Лила… ах, вы же не знакомы… Лила — это моя сестра, я думал, мы сможем пойти как-нибудь в кино; и на обед вместо печенки у нас будет суп с зеленью, а в воскресенье я повезу ее гулять в Палермо. А теперь…

Где же справедливость, скажите мне, где справедливость?..

Я уже не маленький. Мне шестнадцать лет, почему же меня выгнали? Я хотел работать, как все, а теперь… Что скажет мама? Что скажет Лила? Ах, если бы вы ее знали! Она очень серьезная: в училище у нее самые хорошие отметки. Если бы я работал, мы могли бы лучше есть. А теперь… Что мне делать теперь?.

Было уже темно, когда, идя по улице Лавалье, неподалеку от Дворца правосудия, я увидел вывеску: «Меблированные комнаты. Дешево».

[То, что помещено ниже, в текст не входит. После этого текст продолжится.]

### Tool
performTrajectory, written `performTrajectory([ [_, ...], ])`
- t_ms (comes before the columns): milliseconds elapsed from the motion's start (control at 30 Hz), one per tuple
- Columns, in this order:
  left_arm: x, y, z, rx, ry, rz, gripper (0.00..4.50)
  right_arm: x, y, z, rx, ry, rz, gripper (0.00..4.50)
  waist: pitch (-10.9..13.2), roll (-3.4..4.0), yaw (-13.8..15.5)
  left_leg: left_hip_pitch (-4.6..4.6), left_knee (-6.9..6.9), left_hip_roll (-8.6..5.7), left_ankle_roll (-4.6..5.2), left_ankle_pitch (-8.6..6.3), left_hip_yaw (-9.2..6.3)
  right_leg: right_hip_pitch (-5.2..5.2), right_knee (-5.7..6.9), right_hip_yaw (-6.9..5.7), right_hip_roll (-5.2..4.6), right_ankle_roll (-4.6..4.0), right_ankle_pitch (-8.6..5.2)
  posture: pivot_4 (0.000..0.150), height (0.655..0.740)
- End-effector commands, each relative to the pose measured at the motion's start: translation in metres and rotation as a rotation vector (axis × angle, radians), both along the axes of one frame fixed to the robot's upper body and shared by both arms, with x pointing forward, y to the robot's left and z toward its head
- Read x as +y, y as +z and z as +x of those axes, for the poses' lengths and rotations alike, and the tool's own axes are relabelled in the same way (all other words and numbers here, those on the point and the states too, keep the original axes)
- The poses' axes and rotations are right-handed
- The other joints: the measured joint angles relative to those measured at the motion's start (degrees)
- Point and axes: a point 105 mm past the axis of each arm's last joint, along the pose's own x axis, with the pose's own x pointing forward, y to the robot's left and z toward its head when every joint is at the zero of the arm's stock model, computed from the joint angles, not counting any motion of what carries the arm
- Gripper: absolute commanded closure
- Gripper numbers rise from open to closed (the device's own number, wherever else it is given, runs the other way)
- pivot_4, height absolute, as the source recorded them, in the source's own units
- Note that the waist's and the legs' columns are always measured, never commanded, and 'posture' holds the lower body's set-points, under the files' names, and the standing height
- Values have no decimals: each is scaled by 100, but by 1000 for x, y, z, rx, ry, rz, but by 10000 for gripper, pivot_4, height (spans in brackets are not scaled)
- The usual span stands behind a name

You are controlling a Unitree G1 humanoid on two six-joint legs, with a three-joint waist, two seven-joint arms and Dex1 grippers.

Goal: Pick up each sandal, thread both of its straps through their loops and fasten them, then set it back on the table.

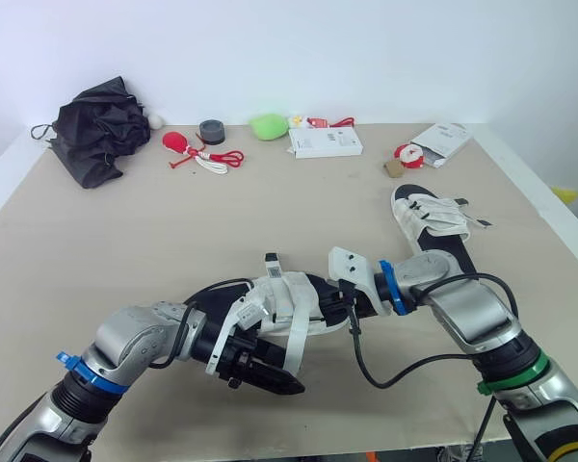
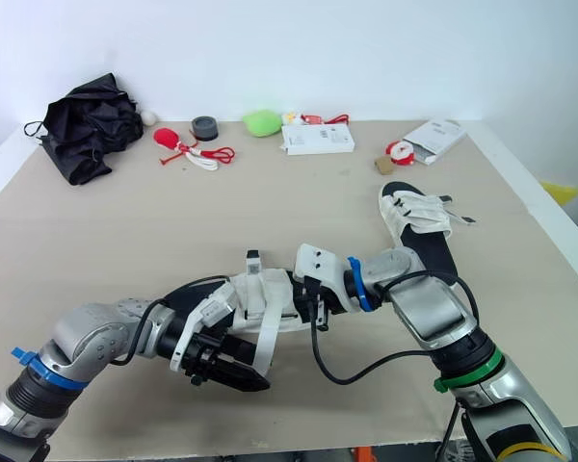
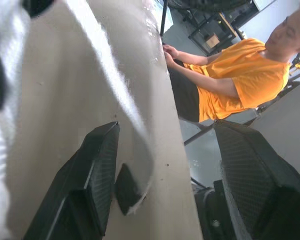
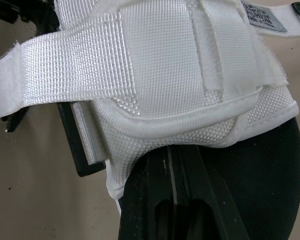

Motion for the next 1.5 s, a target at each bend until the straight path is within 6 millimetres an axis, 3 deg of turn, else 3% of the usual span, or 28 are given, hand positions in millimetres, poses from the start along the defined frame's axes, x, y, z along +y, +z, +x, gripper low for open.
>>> performTrajectory([
  [33,-3,12,-3,-21,-10,-38,31461,-8,-31,-13,136,-4,-80,45000,0,0,0,0,0,0,0,-1,0,0,0,0,0,0,-1,1500,7400],
  [67,-2,12,-2,-23,-10,-34,33208,-8,-30,-13,134,-6,-80,45000,0,0,0,0,0,0,0,-1,-1,0,0,-1,0,0,-2,1500,7400],
  [133,0,13,-2,-25,-10,-29,43118,-8,-30,-12,131,-8,-79,45000,0,0,0,0,0,0,0,-1,-1,0,0,-1,0,0,-2,1500,7400],
  [167,1,14,-2,-23,-12,-27,44487,-9,-30,-12,130,-9,-79,45000,0,0,0,1,2,0,0,-1,-2,3,1,-2,0,0,-2,1500,7400],
  [400,5,21,3,6,-9,-20,44487,-9,-30,-11,125,-17,-74,45000,0,0,0,2,4,0,0,-1,-2,5,1,-2,1,0,-2,1500,7400],
  [600,39,54,15,263,-59,37,44487,-9,-29,-8,115,-29,-69,45000,1,-1,-1,1,7,1,-1,0,-6,2,5,-7,6,0,-2,1500,7400],
  [767,45,86,51,360,32,-56,44487,-8,-30,-7,111,-34,-65,45000,0,-8,-3,4,9,-5,1,-2,-4,7,8,-3,1,3,-6,1500,7400],
  [833,35,92,91,338,187,-128,44487,-9,-30,-6,106,-40,-63,45000,-3,-4,10,-1,21,-2,1,-2,-6,5,10,-5,5,6,-4,1500,7400],
  [900,19,95,117,327,289,-198,44487,-10,-29,-4,101,-52,-58,45000,-5,-9,8,-1,33,-9,2,-1,-26,18,15,-10,3,8,-4,1500,7400],
  [1033,-4,95,130,334,358,-248,44487,-11,-29,-3,99,-59,-58,45000,-6,-11,-32,-6,46,-9,8,-5,-17,16,17,3,0,13,0,1500,7400],
  [1200,-20,87,117,411,338,-238,44487,-12,-29,-3,95,-68,-56,45000,-6,-11,-34,-4,46,-7,3,-5,-9,13,19,11,-1,-14,16,1500,7400],
  [1433,-9,64,86,426,281,-136,44487,-11,-29,-3,96,-70,-53,45000,-7,-10,-30,4,46,-2,-14,5,-10,16,25,12,-7,6,8,1500,7400],
  [1500,-9,58,87,402,312,-108,44487,-10,-30,-2,95,-68,-52,45000,-7,-9,-22,4,46,-2,-20,9,-14,17,27,7,-5,6,8,1500,7400],
])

В подъезде, тускло освещенном электрической лам почкой, я отыскал дощатую будку кассы и взял комнату на ночь. Хозяин, толстый, одетый, несмотря на холод, в рубашку с короткими рукавами провел меня во двор, заставленный растениями в зеленых кадках, и, указывая на меня коридорному, крикнул:

— Феликс, в двадцать четвертый.

Я взглянул вверх. Двор-куб уходил в небо пятью этажами занавешенных окон. Кое-где горел свет, в остальных комнатах было темно; откуда-то доносилась громкая женская болтовня приглушенный смех и звяканье кастрюль.

Мы поднимались по винтовой лестнице. Коридорный, рябой малый в голубом переднике, шел впереди, волоча за собой метелку из облезлых перьев.

Свет в коридоре был такой же тусклый. Слуга отпер дверь щелкнул выключателем.

— Разбудите меня завтра в пять, обязательно.

— Хорошо, спокойной ночи.

Вконец измученный переживаниями дня, я повалился на кровать.

В комнате их было две: железные, застланные голубыми покрывалами с белой бахромой; в углу — эмалированный умывальник и столик под красное дерево. В зеркале платяного шкафа отражалась входная дверь.

В воздухе стоял резкий запах дешевых духов.

Я отвернулся к стене. На белой поверхности кто-то написал карандашом неприличное слово.

«Завтра уеду в Европу…» — подумал я и, спрятав голову под подушку, изнеможенный, заснул. Сон был очень крепким, и в темной глубине его мне открылась такая картина.

На асфальтовой равнине, под кирпично-красным небом блестели масляные пятна с унылым фиолетовым отливом. Над самой головой повис осколок чистейшей лазури. В беспорядке высились повсюду бетонные кубы.